▶ WHAT THE TASK REQUIRES: If a line below contains the word "Look", count it. Please give the total and nothing else.

▶ SUPPLIED MATERIAL:

--- START ---

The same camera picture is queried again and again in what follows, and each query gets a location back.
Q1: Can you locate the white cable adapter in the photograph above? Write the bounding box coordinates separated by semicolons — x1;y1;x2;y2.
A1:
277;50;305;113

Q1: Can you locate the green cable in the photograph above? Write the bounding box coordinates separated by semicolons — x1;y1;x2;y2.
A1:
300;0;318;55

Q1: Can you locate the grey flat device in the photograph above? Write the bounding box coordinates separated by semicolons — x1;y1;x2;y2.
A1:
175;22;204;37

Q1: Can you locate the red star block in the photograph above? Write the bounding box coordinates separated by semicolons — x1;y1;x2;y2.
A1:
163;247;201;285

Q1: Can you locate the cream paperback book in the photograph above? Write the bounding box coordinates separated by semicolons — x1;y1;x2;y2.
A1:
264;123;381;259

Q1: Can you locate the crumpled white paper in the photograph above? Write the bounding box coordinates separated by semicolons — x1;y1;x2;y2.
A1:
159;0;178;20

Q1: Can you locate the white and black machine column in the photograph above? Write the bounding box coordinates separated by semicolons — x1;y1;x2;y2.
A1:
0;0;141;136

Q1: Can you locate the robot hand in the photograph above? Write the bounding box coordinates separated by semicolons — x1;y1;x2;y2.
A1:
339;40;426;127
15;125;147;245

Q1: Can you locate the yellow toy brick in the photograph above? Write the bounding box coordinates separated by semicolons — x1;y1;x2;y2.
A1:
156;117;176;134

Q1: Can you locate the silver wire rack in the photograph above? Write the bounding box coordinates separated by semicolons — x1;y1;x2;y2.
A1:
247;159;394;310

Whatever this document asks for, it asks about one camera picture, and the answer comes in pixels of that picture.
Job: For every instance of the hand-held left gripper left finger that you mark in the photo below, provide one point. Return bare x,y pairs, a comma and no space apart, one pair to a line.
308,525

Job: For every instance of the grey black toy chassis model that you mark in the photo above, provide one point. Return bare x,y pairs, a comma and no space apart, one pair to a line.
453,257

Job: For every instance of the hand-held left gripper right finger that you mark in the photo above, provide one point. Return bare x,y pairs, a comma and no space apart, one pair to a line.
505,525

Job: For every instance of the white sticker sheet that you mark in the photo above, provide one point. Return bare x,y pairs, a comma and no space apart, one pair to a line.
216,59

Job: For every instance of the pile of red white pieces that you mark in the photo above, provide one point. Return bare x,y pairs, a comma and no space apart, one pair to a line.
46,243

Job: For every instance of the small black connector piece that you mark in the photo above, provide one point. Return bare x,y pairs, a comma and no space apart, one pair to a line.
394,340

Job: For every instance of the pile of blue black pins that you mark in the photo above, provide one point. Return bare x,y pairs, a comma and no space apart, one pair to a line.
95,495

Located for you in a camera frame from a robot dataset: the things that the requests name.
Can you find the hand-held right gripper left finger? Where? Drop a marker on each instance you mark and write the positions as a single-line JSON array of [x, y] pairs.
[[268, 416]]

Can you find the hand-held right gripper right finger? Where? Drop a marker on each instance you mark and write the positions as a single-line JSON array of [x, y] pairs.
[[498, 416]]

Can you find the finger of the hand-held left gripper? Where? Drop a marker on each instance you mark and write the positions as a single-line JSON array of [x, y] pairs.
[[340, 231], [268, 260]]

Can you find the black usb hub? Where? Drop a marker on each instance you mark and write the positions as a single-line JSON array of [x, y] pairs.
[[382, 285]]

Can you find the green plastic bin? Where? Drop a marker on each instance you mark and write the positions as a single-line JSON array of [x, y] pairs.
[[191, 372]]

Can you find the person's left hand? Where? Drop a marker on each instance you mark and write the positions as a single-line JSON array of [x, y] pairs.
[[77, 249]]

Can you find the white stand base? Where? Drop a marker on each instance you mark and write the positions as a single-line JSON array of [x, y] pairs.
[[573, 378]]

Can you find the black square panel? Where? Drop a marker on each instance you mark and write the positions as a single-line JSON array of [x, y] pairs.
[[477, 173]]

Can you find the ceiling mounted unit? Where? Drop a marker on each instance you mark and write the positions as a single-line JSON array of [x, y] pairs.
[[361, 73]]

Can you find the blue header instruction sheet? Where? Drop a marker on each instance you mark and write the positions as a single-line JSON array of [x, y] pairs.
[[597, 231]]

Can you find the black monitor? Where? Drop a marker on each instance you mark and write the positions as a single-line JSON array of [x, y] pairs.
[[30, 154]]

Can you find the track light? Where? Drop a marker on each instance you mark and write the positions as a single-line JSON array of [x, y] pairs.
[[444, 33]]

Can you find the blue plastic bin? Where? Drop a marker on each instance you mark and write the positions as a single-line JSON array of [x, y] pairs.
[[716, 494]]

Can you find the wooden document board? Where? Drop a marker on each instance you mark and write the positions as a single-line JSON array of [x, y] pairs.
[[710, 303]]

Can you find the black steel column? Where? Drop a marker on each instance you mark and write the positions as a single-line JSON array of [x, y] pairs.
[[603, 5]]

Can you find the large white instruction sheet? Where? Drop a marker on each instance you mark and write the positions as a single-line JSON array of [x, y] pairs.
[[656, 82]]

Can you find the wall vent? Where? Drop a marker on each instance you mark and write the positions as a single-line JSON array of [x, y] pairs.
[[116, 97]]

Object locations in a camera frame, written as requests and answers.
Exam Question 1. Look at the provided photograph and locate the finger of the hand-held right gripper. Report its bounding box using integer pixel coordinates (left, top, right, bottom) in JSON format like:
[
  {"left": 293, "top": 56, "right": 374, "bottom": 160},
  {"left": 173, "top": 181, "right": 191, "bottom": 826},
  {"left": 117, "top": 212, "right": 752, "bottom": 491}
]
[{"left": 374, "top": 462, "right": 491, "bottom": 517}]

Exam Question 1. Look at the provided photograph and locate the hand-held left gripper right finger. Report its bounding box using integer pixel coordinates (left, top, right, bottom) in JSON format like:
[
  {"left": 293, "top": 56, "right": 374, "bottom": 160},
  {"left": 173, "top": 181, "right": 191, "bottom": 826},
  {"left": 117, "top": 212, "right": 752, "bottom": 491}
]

--- END ---
--- START ---

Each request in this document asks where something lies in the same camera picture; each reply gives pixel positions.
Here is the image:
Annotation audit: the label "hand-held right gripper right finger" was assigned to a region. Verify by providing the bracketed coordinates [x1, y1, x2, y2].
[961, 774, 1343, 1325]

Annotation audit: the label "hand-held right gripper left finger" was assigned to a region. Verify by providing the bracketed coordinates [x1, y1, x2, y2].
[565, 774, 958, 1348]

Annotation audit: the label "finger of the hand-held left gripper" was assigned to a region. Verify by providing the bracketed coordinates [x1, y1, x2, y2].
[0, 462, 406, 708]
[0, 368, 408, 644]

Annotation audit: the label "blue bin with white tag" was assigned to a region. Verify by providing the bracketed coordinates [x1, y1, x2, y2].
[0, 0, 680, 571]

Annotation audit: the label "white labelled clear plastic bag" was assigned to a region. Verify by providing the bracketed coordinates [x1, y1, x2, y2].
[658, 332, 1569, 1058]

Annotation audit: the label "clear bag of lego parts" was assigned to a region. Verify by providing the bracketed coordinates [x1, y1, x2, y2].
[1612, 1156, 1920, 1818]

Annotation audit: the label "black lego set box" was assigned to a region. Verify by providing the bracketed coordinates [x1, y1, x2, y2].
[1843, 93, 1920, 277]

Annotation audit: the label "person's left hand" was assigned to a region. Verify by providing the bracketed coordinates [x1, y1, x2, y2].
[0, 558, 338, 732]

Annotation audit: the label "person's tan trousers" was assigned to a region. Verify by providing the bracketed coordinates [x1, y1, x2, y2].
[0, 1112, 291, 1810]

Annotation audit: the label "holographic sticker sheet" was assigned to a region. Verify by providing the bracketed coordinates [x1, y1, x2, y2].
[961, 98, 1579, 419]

--- END ---

▶ ANSWER TO THE PROBLEM: 2